A critical flaw in Progress Software in managed file transfer application MOVEit Transfer has been widely exploited in the wild to take over vulnerable systems.

The drawback, which has not been assigned a CVE identifier, is related to a severe SQL injection vulnerability that could lead to elevated privileges and potential unauthorized access to the environment.

“A SQL injection vulnerability has been discovered in the MOVEit Transfer web application that could allow an unauthenticated attacker to gain unauthorized access to the MOVEit Transfer database,” the company said. said.

“Depending on the database engine used (MySQL, Microsoft SQL Server, or Azure SQL), an attacker may be able to infer information about the structure and contents of the database in addition to executing SQL statements that change or delete database elements.”

A patch for the bug has been made available by the Massachusetts-based company, which also owns Telerik, in the following versions: 2021.0.6 (13.0.6), 2021.1.4 (13.1.4), 2022.0.4 (14.0.4 ), 2022.1. 5 (14.1.5), and 2023.0.1 (15.0.1).
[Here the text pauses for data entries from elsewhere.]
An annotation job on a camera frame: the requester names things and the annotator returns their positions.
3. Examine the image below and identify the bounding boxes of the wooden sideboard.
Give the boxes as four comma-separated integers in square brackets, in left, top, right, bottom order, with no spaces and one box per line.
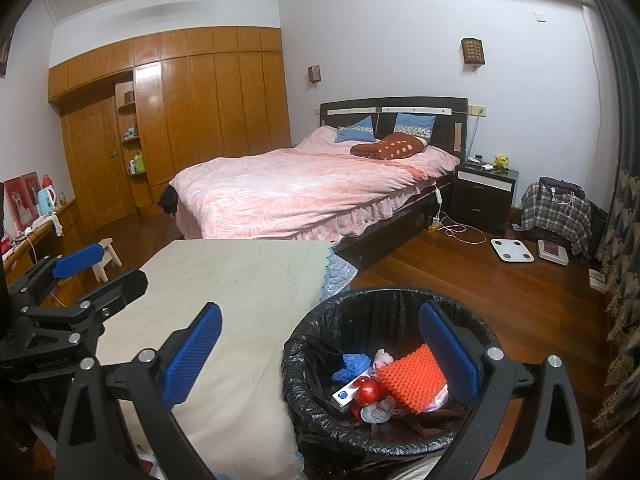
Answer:
[0,197,83,311]

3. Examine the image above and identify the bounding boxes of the blue pillow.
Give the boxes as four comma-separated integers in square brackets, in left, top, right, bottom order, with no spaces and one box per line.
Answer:
[334,116,377,143]
[394,112,437,138]

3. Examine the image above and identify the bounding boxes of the wooden door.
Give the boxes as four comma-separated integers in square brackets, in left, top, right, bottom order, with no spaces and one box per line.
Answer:
[60,95,138,226]

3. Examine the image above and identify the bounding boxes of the dark nightstand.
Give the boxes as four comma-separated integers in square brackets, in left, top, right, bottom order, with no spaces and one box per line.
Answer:
[452,160,520,235]

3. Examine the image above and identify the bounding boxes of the scale with dark centre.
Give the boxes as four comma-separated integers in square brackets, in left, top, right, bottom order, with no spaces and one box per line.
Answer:
[537,239,571,267]

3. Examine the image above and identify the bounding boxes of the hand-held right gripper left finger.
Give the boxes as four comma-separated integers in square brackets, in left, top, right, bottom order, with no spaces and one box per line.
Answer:
[56,301,224,480]

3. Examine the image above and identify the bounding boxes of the red photo frame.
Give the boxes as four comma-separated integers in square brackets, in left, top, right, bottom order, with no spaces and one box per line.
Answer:
[4,171,41,228]

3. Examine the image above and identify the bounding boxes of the white charging cable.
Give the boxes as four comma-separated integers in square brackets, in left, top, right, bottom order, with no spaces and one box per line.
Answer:
[10,230,41,261]

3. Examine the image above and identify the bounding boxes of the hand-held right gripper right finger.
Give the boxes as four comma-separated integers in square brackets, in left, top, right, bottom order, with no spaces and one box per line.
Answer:
[418,300,586,480]

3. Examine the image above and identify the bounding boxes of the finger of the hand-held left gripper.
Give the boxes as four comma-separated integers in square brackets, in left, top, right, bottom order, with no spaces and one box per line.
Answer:
[20,269,149,331]
[7,242,104,311]

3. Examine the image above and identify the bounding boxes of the pink blanket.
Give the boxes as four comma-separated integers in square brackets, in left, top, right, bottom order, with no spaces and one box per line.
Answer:
[170,125,461,241]

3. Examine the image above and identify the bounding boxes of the wooden wardrobe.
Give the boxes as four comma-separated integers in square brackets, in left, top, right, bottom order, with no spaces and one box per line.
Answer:
[47,26,292,216]

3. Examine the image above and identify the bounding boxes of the dark bag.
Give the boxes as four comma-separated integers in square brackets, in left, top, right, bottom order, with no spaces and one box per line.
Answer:
[537,176,586,200]

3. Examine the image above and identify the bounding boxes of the small wooden stool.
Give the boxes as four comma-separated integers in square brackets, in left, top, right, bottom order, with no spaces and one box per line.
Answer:
[91,239,123,282]

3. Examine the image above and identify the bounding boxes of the dark teal curtain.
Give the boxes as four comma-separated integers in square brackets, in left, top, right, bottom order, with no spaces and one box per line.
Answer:
[570,0,640,461]

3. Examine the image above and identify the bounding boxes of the white cardboard box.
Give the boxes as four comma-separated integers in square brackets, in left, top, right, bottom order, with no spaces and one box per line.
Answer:
[331,372,376,413]

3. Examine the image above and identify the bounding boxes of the blue plastic shoe cover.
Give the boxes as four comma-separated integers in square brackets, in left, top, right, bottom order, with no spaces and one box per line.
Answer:
[332,352,371,383]

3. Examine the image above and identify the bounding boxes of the grey knotted cloth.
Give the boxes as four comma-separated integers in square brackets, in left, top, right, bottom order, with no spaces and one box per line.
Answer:
[360,400,401,423]

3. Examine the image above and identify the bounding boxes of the light blue kettle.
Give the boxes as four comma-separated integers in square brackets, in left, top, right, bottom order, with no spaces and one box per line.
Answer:
[37,185,58,216]

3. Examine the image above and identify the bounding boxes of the dark wooden bed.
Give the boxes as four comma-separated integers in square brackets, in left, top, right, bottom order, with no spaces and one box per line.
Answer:
[159,96,469,261]

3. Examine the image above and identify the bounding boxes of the light blue quilted pad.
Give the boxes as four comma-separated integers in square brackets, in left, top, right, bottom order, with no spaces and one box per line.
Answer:
[317,247,358,306]

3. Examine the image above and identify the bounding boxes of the white power cable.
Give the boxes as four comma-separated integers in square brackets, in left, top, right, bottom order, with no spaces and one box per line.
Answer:
[432,185,488,245]

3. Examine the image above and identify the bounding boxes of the large wall lamp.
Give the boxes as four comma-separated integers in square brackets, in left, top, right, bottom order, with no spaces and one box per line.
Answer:
[461,37,486,67]

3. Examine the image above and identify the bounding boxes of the trash bin with black bag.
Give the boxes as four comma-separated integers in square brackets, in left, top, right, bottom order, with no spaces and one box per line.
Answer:
[281,286,503,463]

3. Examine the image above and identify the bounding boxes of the orange foam mat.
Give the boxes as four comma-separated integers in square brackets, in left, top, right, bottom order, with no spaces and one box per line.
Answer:
[376,342,448,415]

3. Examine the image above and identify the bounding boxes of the black cloth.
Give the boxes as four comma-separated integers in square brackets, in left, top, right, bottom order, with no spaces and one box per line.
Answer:
[159,185,180,217]

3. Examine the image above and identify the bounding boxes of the plaid cloth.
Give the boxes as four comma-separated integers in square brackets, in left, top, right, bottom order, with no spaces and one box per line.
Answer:
[521,182,593,256]

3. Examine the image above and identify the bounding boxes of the brown dotted pillow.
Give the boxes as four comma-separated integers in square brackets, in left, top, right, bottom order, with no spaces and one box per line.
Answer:
[350,133,427,161]

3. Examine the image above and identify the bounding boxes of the white bathroom scale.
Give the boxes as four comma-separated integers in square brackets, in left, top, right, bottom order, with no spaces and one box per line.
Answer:
[490,237,535,263]
The development was first reported by Computer Sleep. Based on Huntress And hurry7approximately 2,500 instances of MOVEit Transfer were exposed to the public internet as of May 31, 2023, most of them located in the US

The successful exploitation attempt led to the deployment of a web shell, a file called “human2.aspx” in the “wwwroot” directory created via a script with a random filename, to “exploit various data stored by the local MOVEit service.”

The web shell was also engineered to add a new admin user account session with the name “Health Check Service” in a possible attempt to avoid detection, a analysis from series of attacks have disclosed.
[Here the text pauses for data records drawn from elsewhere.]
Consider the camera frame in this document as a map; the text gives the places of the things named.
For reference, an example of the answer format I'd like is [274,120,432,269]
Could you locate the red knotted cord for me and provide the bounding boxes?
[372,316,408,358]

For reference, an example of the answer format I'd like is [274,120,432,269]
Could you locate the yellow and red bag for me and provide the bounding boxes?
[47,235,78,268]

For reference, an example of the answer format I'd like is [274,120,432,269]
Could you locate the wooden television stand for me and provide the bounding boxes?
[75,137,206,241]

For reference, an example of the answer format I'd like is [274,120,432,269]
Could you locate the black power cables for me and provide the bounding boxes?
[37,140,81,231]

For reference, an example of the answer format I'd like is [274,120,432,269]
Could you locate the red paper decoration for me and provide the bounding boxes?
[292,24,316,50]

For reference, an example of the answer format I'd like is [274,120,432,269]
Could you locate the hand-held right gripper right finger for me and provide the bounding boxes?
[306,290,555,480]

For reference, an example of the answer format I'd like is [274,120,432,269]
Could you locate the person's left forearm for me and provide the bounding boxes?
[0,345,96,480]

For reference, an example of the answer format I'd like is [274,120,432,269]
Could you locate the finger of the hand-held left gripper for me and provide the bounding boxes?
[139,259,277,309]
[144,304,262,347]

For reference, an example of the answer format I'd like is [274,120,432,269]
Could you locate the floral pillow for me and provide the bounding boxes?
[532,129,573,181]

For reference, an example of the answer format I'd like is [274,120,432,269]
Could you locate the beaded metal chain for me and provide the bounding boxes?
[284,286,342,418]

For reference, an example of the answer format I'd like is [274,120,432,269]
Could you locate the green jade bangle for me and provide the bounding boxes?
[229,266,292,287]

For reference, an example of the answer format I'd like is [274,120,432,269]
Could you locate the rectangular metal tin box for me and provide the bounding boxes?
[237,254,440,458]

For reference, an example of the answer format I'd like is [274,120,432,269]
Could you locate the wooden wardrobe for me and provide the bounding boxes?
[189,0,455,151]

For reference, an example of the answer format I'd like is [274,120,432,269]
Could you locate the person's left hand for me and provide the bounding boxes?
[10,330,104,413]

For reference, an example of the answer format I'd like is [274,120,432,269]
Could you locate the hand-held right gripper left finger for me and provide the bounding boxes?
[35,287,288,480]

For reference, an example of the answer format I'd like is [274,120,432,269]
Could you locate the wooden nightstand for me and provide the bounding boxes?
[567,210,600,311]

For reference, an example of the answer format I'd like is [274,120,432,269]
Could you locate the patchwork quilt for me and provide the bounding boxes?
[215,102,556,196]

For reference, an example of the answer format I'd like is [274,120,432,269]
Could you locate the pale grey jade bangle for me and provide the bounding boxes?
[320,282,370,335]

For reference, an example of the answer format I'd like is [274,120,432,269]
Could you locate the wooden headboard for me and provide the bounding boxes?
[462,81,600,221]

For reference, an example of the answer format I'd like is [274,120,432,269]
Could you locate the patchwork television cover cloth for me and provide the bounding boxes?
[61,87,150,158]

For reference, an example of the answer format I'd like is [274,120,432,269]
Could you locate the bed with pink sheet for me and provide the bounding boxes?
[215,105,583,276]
Threat intelligence company GreyNoise said it “observed scan activity for the Transfer MOVEit login page located at /human.aspx as early as March 3, 2023,” adding five different IP addresses had been detected “trying to locate a MOVEit installation location.”

“While we don’t know the specifics around the group behind the zero day attacks involving MOVEit, it underscores the worrying trend of threat actors targeting file transfer solutions,” said Satnam Narang, senior staff research engineer at Tenable.

These developments have prompted the US Cybersecurity and Infrastructure Security Agency (CISA) to issued a warningurges users and organizations to follow mitigation measures to safeguard against any malicious activity.

It is also recommended to isolate the server by blocking incoming and outgoing traffic and checking the environment for possible compromise indicators (IoC), and if so, remove them before implementing the fix.

“If it turns out to be a ransomware group again, it will be the second enterprise MFT zero day in a year, cl0p went wild with GoAnywhere recently,” security researcher Kevin Beaumont said.